Remote Saves via CGI
The second scenario may or may not be preferable. This is where you drop a secure HTML form into the structure of your Web site. (This form is provided by the credit card clearing service.) With this, you will likely also receive customized scripts that redirect the data submitted in that form to a remote server. That remote server fulfills one purpose only: clearing the numbers.



--------------------------------------------------------------------------------
NOTE: There are various methods through which the mechanics of this process are achieved. One is where the credit card clearing company has proprietary software that attaches to a particular port. On both the client and the server end, this port traffics the information (which is encrypted before it leaves the client and decrypted after the arrival at the server). More than likely, the remote server refuses connections on almost all other ports, or the information is filtered through a pinhole in a firewall.
--------------------------------------------------------------------------------

The advantages and disadvantages are diverse in this scenario. First, there is the obvious problem that the accepting party is resigned to traveling blind; that is, they will never have the credit card information within their possession. Because of this, disputed claims are a serious headache.

Here's an example: A kid gets his parent's credit card number and charges up a storm.
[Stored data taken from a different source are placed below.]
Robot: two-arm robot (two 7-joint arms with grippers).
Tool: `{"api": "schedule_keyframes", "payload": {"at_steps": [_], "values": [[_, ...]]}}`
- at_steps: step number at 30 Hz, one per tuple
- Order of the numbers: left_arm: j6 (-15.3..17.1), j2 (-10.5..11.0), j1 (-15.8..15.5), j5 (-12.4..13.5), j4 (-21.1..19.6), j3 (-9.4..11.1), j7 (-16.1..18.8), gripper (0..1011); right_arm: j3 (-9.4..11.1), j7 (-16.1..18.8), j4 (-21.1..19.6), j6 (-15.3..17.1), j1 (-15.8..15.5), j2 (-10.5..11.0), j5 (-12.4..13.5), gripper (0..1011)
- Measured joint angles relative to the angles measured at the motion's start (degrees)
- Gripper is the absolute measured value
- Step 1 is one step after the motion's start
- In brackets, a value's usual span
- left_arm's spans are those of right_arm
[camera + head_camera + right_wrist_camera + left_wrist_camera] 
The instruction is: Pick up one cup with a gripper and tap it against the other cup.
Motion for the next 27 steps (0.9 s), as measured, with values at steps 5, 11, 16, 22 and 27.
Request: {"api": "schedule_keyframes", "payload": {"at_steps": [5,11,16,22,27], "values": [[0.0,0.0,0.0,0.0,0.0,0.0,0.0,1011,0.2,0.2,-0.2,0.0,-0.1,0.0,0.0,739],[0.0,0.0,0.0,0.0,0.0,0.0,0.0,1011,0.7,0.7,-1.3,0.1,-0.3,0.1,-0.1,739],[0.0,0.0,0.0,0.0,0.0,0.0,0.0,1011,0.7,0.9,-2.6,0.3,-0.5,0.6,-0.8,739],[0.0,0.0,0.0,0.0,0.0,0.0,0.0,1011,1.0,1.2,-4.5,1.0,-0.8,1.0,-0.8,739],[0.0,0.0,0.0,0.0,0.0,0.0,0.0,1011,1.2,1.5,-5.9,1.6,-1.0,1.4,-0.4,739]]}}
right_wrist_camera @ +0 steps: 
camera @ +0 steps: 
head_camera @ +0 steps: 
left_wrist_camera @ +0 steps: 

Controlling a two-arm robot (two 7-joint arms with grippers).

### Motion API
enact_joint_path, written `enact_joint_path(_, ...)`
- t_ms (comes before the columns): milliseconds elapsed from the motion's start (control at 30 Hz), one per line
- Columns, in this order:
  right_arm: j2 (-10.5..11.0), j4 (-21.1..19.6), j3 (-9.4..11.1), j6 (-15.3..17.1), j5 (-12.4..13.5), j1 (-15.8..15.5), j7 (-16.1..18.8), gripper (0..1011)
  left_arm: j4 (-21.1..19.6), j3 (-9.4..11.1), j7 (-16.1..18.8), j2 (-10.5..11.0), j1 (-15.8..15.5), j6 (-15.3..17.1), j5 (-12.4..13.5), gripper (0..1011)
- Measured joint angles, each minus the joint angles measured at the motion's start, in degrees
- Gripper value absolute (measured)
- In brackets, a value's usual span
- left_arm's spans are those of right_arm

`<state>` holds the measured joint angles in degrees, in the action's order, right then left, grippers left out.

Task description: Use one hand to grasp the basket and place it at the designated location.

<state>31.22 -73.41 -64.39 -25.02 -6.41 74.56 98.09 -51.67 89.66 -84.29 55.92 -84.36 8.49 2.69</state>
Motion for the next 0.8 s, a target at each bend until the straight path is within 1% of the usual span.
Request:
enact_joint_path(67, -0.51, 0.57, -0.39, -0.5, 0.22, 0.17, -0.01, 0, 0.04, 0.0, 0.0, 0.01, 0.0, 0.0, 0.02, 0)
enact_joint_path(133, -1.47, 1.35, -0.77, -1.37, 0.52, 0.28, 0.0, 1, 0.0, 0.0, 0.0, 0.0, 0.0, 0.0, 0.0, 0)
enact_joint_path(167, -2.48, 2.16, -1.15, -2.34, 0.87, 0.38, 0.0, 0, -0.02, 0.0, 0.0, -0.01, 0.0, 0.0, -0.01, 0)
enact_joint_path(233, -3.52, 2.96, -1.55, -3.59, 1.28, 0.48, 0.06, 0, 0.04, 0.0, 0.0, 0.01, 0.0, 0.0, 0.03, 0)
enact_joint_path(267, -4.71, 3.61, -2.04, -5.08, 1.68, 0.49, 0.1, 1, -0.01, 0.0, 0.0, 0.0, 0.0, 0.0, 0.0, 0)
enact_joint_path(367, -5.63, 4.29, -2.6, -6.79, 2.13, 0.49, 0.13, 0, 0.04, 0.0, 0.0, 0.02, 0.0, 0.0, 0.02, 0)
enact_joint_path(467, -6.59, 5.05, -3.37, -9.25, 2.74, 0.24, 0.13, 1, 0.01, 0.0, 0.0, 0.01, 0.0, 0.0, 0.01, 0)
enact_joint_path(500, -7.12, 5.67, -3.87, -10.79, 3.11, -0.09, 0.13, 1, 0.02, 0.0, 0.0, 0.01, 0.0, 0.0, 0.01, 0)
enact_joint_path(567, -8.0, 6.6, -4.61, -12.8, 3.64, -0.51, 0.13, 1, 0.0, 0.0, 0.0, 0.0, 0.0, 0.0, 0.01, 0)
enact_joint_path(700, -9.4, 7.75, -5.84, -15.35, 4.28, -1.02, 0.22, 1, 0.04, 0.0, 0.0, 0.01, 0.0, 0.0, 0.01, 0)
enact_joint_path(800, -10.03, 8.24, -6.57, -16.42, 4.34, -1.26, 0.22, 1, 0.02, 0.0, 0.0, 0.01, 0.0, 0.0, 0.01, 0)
This information is validated by the remote server, with the accepting party storing no information. Later, the parent disputes the transaction, claiming that he never authorized such a charge. This is okay, and may happen periodically. However, obtaining records and then sorting out that dispute is both a logistical and legal problem. It is not quite as simple as disputing unauthorized charges on one's telephone bill. Because the party that cleared (and ultimately collected on) the charge is a third party (one that has no part in the exchange of goods or services), confusion can easily develop.

Imagine now if you were such a victim. You contact the party that is the apparent recipient of the charge, only to find that the company has "nothing to do with it." When consumers are confronted with this type of situation, they become less likely to do commerce over the Net. And while this is essentially no different than being confronted with unauthorized 900- number charges on your telephone bill, the average consumer will view the Internet with increasing suspicion. This is bad for Internet commerce generally. Despite that fact, however, this method is generally regarded as the most secure.